■ Task objective ■
Repeat each line of the material below without change.

■ Provided data ■
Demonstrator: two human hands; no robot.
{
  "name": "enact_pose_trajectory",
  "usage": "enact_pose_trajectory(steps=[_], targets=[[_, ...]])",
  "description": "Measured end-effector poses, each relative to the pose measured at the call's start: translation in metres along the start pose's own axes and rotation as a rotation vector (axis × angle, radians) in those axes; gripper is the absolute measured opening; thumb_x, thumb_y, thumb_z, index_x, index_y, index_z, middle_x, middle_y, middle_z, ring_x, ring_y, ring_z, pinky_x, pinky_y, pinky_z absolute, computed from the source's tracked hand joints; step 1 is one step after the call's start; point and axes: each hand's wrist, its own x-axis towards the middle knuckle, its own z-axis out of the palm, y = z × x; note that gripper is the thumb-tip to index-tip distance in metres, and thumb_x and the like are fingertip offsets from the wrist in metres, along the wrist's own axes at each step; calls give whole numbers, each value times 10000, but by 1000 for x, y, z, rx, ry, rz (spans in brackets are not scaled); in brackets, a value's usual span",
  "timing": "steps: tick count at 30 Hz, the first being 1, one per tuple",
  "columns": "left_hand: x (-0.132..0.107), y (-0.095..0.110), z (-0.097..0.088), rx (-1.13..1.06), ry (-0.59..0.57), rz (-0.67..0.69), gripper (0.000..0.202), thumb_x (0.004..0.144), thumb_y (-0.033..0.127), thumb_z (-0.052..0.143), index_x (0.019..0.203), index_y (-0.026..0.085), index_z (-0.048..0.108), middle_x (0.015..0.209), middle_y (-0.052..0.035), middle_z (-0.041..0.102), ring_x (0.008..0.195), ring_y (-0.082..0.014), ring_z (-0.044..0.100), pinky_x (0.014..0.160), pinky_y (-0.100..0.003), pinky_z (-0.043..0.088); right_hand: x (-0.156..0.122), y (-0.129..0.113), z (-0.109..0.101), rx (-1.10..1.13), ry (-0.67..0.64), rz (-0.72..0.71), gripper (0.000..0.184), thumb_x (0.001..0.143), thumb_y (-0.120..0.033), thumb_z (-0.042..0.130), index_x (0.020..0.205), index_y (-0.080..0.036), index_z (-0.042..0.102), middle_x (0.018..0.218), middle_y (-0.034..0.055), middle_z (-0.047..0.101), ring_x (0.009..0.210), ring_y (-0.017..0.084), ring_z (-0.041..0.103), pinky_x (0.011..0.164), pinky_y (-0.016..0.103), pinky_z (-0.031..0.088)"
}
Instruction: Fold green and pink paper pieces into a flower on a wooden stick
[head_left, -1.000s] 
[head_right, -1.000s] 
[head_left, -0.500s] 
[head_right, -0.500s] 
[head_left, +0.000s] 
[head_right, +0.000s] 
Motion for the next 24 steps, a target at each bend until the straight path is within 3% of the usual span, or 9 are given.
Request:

■ Finished task ■
Demonstrator: two human hands; no robot.
{
  "name": "enact_pose_trajectory",
  "usage": "enact_pose_trajectory(steps=[_], targets=[[_, ...]])",
  "description": "Measured end-effector poses, each relative to the pose measured at the call's start: translation in metres along the start pose's own axes and rotation as a rotation vector (axis × angle, radians) in those axes; gripper is the absolute measured opening; thumb_x, thumb_y, thumb_z, index_x, index_y, index_z, middle_x, middle_y, middle_z, ring_x, ring_y, ring_z, pinky_x, pinky_y, pinky_z absolute, computed from the source's tracked hand joints; step 1 is one step after the call's start; point and axes: each hand's wrist, its own x-axis towards the middle knuckle, its own z-axis out of the palm, y = z × x; note that gripper is the thumb-tip to index-tip distance in metres, and thumb_x and the like are fingertip offsets from the wrist in metres, along the wrist's own axes at each step; calls give whole numbers, each value times 10000, but by 1000 for x, y, z, rx, ry, rz (spans in brackets are not scaled); in brackets, a value's usual span",
  "timing": "steps: tick count at 30 Hz, the first being 1, one per tuple",
  "columns": "left_hand: x (-0.132..0.107), y (-0.095..0.110), z (-0.097..0.088), rx (-1.13..1.06), ry (-0.59..0.57), rz (-0.67..0.69), gripper (0.000..0.202), thumb_x (0.004..0.144), thumb_y (-0.033..0.127), thumb_z (-0.052..0.143), index_x (0.019..0.203), index_y (-0.026..0.085), index_z (-0.048..0.108), middle_x (0.015..0.209), middle_y (-0.052..0.035), middle_z (-0.041..0.102), ring_x (0.008..0.195), ring_y (-0.082..0.014), ring_z (-0.044..0.100), pinky_x (0.014..0.160), pinky_y (-0.100..0.003), pinky_z (-0.043..0.088); right_hand: x (-0.156..0.122), y (-0.129..0.113), z (-0.109..0.101), rx (-1.10..1.13), ry (-0.67..0.64), rz (-0.72..0.71), gripper (0.000..0.184), thumb_x (0.001..0.143), thumb_y (-0.120..0.033), thumb_z (-0.042..0.130), index_x (0.020..0.205), index_y (-0.080..0.036), index_z (-0.042..0.102), middle_x (0.018..0.218), middle_y (-0.034..0.055), middle_z (-0.047..0.101), ring_x (0.009..0.210), ring_y (-0.017..0.084), ring_z (-0.041..0.103), pinky_x (0.011..0.164), pinky_y (-0.016..0.103), pinky_z (-0.031..0.088)"
}
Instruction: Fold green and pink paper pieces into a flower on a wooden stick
[head_left, -1.000s] 
[head_right, -1.000s] 
[head_left, -0.500s] 
[head_right, -0.500s] 
[head_left, +0.000s] 
[head_right, +0.000s] 
Motion for the next 24 steps, a target at each bend until the straight path is within 3% of the usual span, or 9 are given.
Request:

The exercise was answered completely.